Before closing this subsection we must note a significant exception to the MFP-2 rule discussed above is that all TSOCs must support newly-deployed SOF units for any and all requirements for the first 15 days of contingency and crisis response operations requiring time-sensitive troop deployments, meaning that MFP-11 funds will actually be used for BOS until the appropriate service assumes funding with its MFP-2 funds.
D. Special Considerations in Section 127e Operations
This section will conclude with an overview of some practical problems that Section 127e operations often pose: logistical challenges, potential surrogate war crimes, and finally how Section 127e operations change over time and conclude. Specialized knowledge of these matters is beyond the scope of this primer, but judge advocates familiar with the basic concepts can pose the right questions to the right people in order to glean sufficient detail to keep the commander informed if facing one of these unique situations.
1. Getting Specialized Equipment to the Right Place
Moving properly-purchased equipment from the supplier in Location A to Location B where SOF and surrogates need it to execute a Section 127e operation can be daunting. Acquisition program managers at USSOCOM must be intimately familiar with various nations’ arms control laws since USSOCOM sources materiel on a worldwide scale to meet operational and timeliness requirements. Export licenses, overflight/ landing permissions and driving privileges for each affected country all factor into where equipment is purchased and how it is routed to the site of the Section 127e operation. Another common hurdle associated with purchases of foreign military equipment by the United States is securing an End Use Certificate disclosing the recipient of the equipment.
Additional layers of complexity fall into place when suppliers go bankrupt or lose specialized licenses for manufacturing military hardware, forcing further-increased lead time on SOF units and their surrogates for equipment now effectively stuck abroad. Some suppliers cannot be trusted with the operational details that would be discernible from an ordinary purchase order, so operational security necessitates that USSOCOM receives many equipment deliveries at a secure facility within the United States for subsequent delivery to the EU and surrogates overseas.

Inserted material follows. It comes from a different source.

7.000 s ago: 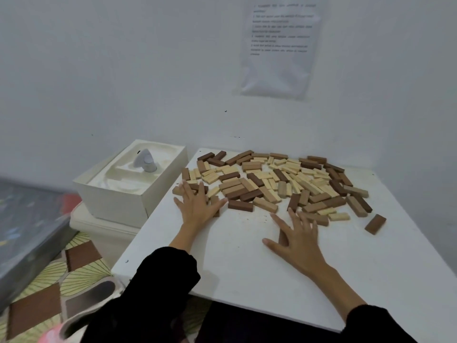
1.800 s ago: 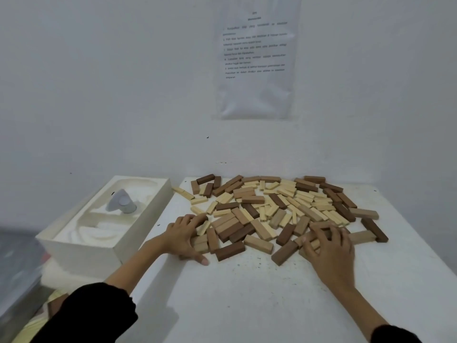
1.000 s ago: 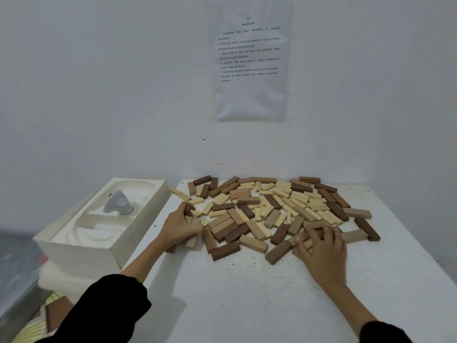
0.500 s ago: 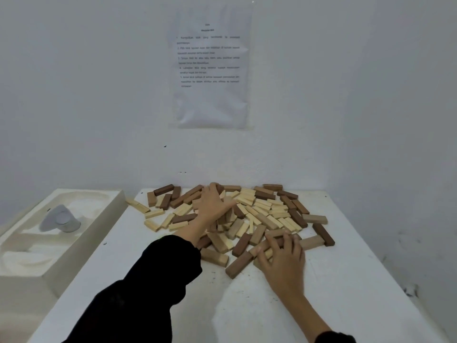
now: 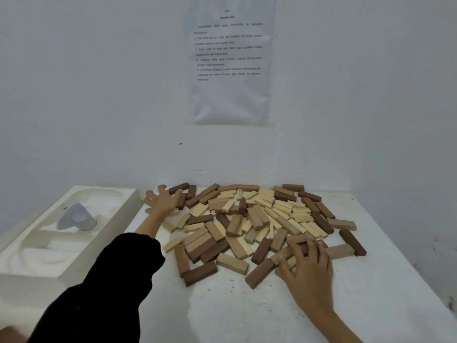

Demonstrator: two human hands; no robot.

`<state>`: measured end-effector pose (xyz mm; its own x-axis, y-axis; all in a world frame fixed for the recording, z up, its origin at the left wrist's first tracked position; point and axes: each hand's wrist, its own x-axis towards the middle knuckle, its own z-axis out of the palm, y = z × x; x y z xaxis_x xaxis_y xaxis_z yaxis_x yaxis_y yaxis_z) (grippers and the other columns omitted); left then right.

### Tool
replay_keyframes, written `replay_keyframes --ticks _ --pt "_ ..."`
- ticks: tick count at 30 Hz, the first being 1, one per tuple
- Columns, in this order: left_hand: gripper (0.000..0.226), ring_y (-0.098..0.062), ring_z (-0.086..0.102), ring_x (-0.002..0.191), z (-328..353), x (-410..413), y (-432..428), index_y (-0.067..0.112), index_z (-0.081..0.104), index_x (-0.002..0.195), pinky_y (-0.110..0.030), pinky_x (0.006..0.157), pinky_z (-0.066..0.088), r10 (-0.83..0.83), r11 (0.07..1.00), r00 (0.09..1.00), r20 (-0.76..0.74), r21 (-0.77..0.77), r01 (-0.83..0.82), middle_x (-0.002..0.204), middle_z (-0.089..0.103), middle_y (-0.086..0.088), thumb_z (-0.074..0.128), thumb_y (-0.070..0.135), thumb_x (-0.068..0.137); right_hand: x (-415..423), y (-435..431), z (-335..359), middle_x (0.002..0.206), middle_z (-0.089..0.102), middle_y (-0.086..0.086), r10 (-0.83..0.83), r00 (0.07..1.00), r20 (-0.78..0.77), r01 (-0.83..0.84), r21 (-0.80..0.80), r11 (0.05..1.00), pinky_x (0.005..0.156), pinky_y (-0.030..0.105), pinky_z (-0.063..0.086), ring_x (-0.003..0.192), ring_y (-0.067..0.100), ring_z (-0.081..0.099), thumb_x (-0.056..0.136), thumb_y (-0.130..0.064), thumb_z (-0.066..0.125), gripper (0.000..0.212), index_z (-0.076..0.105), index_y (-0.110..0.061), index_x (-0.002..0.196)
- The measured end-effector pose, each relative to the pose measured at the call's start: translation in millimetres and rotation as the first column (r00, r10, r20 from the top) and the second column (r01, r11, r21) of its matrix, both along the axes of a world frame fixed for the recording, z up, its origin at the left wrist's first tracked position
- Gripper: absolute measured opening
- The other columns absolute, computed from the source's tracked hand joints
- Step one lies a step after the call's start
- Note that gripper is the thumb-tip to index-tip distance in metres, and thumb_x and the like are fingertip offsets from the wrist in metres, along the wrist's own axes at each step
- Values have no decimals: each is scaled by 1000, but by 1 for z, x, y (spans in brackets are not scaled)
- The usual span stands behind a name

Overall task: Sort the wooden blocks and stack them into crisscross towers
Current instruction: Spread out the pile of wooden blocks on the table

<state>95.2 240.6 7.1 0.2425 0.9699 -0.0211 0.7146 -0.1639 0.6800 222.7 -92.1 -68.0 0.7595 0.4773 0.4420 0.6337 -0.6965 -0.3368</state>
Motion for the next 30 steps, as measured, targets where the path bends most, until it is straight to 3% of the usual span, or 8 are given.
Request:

2. Liability for Surrogates’ War Crimes
While the absence of the Leahy Vetting requirement in Section 127e provides USSOCOM with speed and flexibility in choosing and equipping surrogates, it also increases the risk of funding surrogate forces who do not share our respect for the Law of Armed Conflict (LOAC). Because no scholarly consensus or customary international law addresses liability for surrogates’ war crimes, and because seemingly-isolated incidents may have great effects on the international stage, judge advocates must advise their units to maintain sound situational awareness of their surrogates’ activities and be prepared to take necessary actions to shield unit members from liability for any war crimes committed by the surrogate force.
The LOAC does not impose a general legal duty for SOF to investigate a Section 127e surrogate’s past war crimes or to intervene to stop future ones, but LOAC does impose a general duty for SOF to separate from a surrogate presently committing war crimes and to neither aid nor abet its commission of future war crimes. In a scenario where SOF were somehow involved in the present commission of a war crime, the types of command responsibility theories applied in Tokyo and Nuremburg are unlikely to apply to Section 127e operations since SOF will generally lack the requirement of “effective control” over the surrogate activities. Without effective control, liability for SOF for a surrogate’s war crimes would likely only arise under international law and/or the Uniform Code of Military Justice where the facts indicated that SOF had actual knowledge of the surrogate’s intent while providing assistance necessary to the commission of the war crime.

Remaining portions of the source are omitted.